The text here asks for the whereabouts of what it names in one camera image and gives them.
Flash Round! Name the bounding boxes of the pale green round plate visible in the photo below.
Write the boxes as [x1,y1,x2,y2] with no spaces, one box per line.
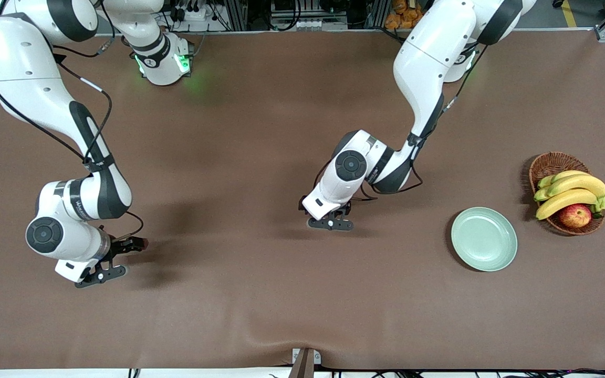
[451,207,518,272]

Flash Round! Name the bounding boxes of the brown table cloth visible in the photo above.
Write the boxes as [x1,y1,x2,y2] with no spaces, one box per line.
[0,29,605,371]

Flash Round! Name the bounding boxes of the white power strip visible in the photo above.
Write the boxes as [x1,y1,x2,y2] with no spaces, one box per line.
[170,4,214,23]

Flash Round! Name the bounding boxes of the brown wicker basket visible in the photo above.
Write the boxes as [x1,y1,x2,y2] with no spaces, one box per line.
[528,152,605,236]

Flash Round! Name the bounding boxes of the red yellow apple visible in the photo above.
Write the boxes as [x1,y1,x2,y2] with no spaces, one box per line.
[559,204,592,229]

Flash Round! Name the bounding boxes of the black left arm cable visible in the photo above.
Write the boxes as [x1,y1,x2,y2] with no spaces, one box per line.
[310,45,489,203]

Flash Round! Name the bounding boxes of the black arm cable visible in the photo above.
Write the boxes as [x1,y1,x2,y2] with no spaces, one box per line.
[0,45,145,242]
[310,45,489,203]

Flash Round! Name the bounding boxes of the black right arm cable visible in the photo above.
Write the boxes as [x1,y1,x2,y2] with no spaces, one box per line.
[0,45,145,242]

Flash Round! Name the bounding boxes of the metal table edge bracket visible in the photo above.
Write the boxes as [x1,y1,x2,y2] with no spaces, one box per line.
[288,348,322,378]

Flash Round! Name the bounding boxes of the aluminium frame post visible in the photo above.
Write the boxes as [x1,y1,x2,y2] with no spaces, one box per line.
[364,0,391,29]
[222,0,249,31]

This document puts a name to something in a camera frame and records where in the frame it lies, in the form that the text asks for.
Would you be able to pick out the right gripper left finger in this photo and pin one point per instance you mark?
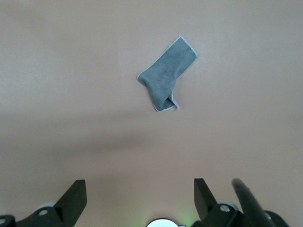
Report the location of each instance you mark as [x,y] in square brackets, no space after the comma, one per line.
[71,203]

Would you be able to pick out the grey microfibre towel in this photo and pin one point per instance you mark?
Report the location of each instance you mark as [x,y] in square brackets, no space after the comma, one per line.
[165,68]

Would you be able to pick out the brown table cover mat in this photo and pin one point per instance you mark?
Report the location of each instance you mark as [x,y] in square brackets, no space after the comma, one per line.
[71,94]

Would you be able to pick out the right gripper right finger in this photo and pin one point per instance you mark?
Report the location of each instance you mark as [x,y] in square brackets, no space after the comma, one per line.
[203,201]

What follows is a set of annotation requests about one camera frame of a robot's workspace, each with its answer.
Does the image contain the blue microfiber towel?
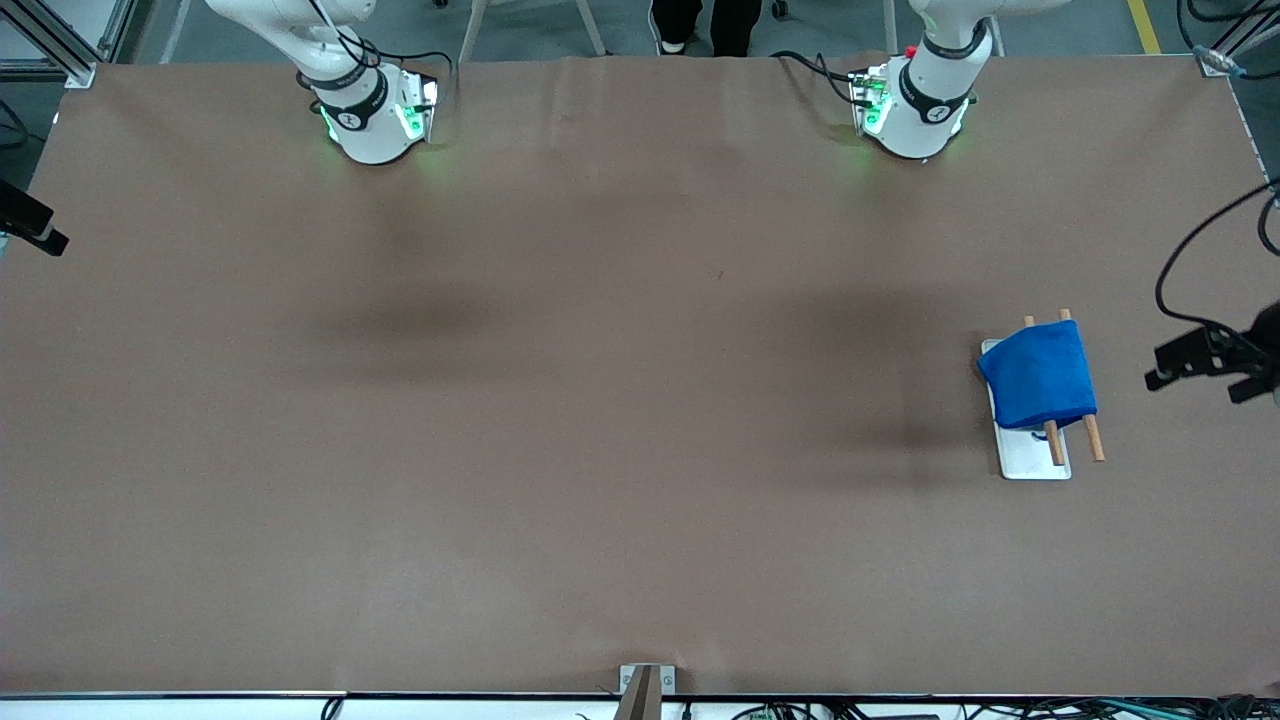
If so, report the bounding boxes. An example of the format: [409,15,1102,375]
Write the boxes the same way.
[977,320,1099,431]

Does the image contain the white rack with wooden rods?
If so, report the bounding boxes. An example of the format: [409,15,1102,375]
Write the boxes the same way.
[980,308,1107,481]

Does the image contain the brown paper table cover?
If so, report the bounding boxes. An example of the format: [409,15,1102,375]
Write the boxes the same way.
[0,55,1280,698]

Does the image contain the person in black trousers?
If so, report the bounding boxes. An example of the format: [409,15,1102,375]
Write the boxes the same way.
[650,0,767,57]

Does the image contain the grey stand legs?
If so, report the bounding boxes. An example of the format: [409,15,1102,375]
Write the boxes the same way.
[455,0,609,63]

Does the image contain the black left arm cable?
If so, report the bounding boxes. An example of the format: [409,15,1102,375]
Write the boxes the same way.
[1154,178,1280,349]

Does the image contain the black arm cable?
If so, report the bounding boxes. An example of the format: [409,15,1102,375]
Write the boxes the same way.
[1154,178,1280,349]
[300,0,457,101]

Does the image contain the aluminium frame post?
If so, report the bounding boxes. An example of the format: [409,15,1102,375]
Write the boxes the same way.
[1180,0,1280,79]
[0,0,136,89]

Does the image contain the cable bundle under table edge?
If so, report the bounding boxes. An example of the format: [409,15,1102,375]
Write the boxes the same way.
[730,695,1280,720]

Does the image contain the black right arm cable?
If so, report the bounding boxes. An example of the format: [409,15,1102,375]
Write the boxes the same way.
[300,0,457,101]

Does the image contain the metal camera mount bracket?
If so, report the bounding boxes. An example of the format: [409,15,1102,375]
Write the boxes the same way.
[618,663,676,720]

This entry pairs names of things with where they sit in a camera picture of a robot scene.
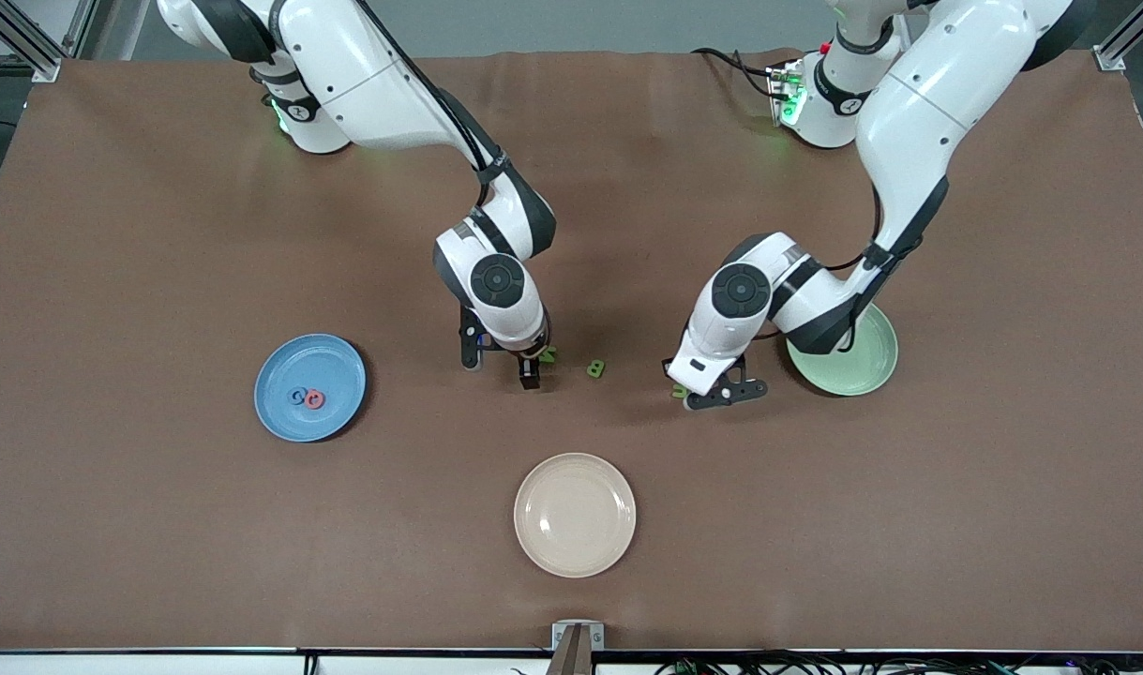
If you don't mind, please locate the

__________________________________________________

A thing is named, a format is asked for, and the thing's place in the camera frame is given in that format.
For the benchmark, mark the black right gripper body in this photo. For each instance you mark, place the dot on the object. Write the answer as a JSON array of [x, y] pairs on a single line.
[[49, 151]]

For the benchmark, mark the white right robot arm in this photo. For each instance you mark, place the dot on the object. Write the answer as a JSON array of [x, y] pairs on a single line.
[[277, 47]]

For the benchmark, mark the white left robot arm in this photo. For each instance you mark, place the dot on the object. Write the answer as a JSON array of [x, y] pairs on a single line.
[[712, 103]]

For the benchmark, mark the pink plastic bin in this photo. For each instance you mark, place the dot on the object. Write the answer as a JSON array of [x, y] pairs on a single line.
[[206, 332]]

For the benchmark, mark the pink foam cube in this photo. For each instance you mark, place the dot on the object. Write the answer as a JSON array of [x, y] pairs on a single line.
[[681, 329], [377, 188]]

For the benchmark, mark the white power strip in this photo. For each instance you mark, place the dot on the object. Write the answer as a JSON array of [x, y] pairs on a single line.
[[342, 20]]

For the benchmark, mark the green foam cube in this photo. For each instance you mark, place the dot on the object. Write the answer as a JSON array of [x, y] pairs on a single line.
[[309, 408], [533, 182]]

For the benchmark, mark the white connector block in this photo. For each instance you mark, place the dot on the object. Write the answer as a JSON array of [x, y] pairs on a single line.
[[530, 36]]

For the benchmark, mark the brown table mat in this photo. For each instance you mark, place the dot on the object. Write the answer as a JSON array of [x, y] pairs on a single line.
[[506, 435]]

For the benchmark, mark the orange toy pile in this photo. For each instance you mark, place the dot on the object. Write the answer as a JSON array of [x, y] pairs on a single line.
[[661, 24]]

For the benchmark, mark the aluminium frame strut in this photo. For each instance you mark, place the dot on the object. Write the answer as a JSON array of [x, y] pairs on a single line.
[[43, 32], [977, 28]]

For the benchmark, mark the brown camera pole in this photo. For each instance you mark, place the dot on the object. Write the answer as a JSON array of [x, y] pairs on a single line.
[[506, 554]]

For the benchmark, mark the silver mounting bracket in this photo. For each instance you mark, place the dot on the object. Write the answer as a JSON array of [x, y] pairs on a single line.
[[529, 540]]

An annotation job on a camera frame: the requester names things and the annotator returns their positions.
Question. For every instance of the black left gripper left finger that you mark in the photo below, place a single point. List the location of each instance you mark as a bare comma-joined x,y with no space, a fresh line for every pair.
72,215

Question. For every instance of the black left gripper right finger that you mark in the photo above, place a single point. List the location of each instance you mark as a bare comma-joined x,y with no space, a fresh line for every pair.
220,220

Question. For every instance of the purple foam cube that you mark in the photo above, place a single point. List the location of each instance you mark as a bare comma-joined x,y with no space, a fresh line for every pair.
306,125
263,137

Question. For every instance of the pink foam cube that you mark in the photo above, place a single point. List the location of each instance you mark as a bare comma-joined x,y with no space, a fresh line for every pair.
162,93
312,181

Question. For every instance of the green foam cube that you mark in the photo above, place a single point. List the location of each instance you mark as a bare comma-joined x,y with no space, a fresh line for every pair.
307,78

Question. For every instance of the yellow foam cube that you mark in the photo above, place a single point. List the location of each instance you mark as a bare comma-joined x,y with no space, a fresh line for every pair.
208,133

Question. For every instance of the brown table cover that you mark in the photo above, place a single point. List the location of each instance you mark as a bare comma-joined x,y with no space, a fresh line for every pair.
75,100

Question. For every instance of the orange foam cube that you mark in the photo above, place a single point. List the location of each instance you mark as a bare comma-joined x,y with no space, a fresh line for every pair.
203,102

__________________________________________________

◆ **Assigned task**
Lines with the string "edge": pick each one out of the material and return it.

◆ **Solution for this exercise**
Flash Round! Name the bounding boxes of the metal table edge bracket visible in the photo above.
Does the image contain the cable bundle under table edge?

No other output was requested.